Introduction

In the world of industrial automation, robots are incredibly proficient at repeating identical tasks in structured environments. A robot arm in an automotive factory can weld the same spot on a chassis millions of times with sub-millimeter precision. However, the moment you ask that same robot to assemble a piece of furniture—where parts might be scattered randomly, fit tightly, or require complex sequencing—the system often fails.

This creates a significant gap in robotics: the inability to handle long-horizon, contact-rich assembly tasks. “Long-horizon” means the robot must perform a sequence of many dependent steps (e.g., grasp leg A, reorient leg A, insert leg A, repeat for legs B, C, and D). “Contact-rich” implies that the parts interact physically with friction and force, requiring a finesse that pure position control cannot achieve.

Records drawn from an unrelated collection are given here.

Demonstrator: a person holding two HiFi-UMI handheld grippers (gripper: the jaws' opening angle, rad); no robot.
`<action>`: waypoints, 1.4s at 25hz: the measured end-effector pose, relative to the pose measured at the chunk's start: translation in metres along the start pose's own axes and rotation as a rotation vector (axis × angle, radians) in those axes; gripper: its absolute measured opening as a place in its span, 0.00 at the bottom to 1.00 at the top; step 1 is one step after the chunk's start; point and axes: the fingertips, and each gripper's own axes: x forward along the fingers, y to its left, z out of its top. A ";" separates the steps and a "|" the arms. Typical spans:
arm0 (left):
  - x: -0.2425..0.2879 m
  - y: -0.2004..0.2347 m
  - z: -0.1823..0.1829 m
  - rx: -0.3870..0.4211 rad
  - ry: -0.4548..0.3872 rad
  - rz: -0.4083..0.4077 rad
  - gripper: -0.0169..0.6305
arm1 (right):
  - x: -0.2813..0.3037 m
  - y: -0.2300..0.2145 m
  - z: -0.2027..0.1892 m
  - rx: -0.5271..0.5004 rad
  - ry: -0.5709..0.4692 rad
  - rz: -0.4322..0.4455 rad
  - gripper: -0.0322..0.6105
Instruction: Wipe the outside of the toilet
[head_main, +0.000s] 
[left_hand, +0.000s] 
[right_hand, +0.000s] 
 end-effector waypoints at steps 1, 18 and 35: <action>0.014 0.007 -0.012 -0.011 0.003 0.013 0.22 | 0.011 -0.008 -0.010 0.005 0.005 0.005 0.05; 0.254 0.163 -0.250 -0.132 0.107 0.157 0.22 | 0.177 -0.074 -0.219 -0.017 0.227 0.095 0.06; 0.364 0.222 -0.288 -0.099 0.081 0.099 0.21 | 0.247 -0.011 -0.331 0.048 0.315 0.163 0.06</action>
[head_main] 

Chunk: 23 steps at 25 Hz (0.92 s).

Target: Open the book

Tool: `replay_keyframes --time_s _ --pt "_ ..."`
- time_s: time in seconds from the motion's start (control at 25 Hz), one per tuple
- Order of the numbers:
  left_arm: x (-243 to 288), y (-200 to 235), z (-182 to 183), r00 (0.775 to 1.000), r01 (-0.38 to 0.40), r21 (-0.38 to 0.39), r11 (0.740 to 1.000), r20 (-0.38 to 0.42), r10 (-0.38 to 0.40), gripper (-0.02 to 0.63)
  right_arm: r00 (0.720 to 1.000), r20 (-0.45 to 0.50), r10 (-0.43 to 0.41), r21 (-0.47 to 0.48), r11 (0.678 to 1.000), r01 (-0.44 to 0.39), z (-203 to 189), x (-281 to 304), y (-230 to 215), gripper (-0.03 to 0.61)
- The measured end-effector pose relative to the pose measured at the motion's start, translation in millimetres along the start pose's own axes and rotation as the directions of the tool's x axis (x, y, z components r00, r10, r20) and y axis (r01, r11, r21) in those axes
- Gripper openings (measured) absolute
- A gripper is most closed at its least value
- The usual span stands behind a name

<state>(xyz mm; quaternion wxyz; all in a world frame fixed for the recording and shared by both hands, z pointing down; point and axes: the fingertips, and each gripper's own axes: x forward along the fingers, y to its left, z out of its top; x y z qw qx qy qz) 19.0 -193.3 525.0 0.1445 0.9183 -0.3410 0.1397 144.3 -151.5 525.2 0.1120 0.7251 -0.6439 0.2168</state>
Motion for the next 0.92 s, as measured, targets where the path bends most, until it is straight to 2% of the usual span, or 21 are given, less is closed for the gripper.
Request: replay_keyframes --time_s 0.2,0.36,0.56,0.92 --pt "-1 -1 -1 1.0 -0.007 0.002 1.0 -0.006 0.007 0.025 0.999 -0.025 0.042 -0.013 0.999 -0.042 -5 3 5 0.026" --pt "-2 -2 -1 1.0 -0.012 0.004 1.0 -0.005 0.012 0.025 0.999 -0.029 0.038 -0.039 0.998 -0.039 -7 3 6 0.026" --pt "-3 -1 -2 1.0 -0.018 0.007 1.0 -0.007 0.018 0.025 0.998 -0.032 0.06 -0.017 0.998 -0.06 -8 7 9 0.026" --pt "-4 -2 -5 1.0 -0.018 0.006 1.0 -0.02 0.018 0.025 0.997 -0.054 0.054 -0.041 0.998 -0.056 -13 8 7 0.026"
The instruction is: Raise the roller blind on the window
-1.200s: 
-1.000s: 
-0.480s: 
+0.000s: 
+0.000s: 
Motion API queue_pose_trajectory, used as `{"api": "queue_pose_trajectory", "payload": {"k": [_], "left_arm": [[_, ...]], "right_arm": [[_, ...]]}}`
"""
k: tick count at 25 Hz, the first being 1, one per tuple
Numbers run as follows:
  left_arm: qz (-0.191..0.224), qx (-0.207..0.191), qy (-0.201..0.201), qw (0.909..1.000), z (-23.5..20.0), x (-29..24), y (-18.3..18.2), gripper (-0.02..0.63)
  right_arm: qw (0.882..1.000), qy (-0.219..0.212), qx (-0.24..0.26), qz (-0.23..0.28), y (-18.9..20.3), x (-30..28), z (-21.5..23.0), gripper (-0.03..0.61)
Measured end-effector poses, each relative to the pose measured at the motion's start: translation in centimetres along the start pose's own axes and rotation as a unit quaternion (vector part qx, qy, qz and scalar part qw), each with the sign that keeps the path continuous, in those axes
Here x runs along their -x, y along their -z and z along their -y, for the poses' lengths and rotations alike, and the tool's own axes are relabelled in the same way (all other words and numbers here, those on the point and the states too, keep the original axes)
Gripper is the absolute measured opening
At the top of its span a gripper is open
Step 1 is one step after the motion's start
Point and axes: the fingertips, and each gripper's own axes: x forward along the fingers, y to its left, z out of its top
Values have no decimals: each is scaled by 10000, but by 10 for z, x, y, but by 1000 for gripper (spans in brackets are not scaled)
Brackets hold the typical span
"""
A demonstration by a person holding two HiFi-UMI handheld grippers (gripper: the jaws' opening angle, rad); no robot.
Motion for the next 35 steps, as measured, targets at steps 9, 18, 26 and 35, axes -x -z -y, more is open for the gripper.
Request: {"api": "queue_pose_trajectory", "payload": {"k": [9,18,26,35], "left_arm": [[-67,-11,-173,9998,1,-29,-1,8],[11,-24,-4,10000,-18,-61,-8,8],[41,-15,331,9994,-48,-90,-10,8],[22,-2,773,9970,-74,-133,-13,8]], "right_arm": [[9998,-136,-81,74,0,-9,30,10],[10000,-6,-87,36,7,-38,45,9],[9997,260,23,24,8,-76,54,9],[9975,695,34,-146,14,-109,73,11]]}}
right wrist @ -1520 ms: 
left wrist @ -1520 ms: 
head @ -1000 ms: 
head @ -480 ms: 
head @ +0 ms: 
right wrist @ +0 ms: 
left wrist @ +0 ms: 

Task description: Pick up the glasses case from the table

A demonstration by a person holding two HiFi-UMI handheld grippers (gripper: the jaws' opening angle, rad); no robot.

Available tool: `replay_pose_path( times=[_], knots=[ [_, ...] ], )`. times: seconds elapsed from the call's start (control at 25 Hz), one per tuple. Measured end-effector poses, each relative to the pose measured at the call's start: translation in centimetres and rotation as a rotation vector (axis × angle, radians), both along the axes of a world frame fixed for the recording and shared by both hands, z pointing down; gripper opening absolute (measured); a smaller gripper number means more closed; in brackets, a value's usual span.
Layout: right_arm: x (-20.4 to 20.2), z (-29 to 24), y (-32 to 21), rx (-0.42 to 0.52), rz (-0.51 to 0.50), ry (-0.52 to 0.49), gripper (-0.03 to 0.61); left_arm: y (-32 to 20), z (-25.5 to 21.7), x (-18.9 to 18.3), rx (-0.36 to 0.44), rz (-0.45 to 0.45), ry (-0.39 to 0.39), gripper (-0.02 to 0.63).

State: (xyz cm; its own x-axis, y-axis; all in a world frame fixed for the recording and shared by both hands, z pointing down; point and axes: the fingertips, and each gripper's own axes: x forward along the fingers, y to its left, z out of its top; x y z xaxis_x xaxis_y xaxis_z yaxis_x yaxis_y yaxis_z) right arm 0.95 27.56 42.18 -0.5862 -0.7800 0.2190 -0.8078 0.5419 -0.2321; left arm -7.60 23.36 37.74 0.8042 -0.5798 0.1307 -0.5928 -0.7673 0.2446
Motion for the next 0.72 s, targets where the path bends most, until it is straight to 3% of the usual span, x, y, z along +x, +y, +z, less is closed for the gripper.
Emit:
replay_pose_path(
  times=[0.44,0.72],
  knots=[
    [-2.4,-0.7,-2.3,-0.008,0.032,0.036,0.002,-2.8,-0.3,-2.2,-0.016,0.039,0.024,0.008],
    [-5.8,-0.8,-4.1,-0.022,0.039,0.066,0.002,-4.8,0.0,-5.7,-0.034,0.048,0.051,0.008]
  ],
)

Current approaches usually fall into one of two extremes. Reinforcement Learning (RL) is great at learning specific, contact-heavy skills like inserting a peg, but it struggles to learn long sequences because the search space becomes too vast. Conversely, Imitation Learning (IL) can learn sequences from human demonstrations, but it typically requires massive datasets and struggles with the high precision needed for tight assemblies.

In the paper “ARCH: Hierarchical Hybrid Learning for Long-Horizon Contact-Rich Robotic Assembly,” researchers from Stanford, MIT, and Autodesk Research propose a solution that bridges these gaps. They introduce ARCH (Adaptive Robotic Compositional Hierarchy), a framework that doesn’t just rely on one learning method. Instead, it hybridizes classical Motion Planning (MP) with Reinforcement Learning, all orchestrated by a high-level “brain” trained via Imitation Learning.

Figure 1 shows the experimental setup including a UR10e robot, the insertion board, and the specific assembly tasks like the Beam and Stool assembly.

As shown in Figure 1, the system is tested on complex tasks like assembling a multi-part beam or a 9-part stool. The results are compelling: ARCH achieves high success rates with high data efficiency, requiring only a handful of human demonstrations.

Background: The Assembly Challenge

To appreciate the innovation behind ARCH, we must first understand why this problem is so difficult.

The Limits of End-to-End Learning

In an ideal world, we would train a single neural network that takes camera images as input and outputs robot motor torques. This is “end-to-end” learning.

  • End-to-End Imitation Learning: A human operates the robot (teleoperation) to perform the task hundreds of times. The robot mimics this behavior. However, for precise assembly, collecting enough high-quality data is expensive and time-consuming.
  • End-to-End Reinforcement Learning: The robot tries to solve the task by trial and error. For a 30-second assembly task, the number of possible actions is astronomical. The robot rarely succeeds by chance, leading to “sparse rewards,” making learning nearly impossible.

The Hierarchical Approach

A common solution to the complexity of long-horizon tasks is Hierarchical Reinforcement Learning. The idea is to break the problem down: a “manager” (high-level policy) decides what to do (e.g., “pick up the wrench”), and a “worker” (low-level policy) decides how to do it (e.g., specific joint movements).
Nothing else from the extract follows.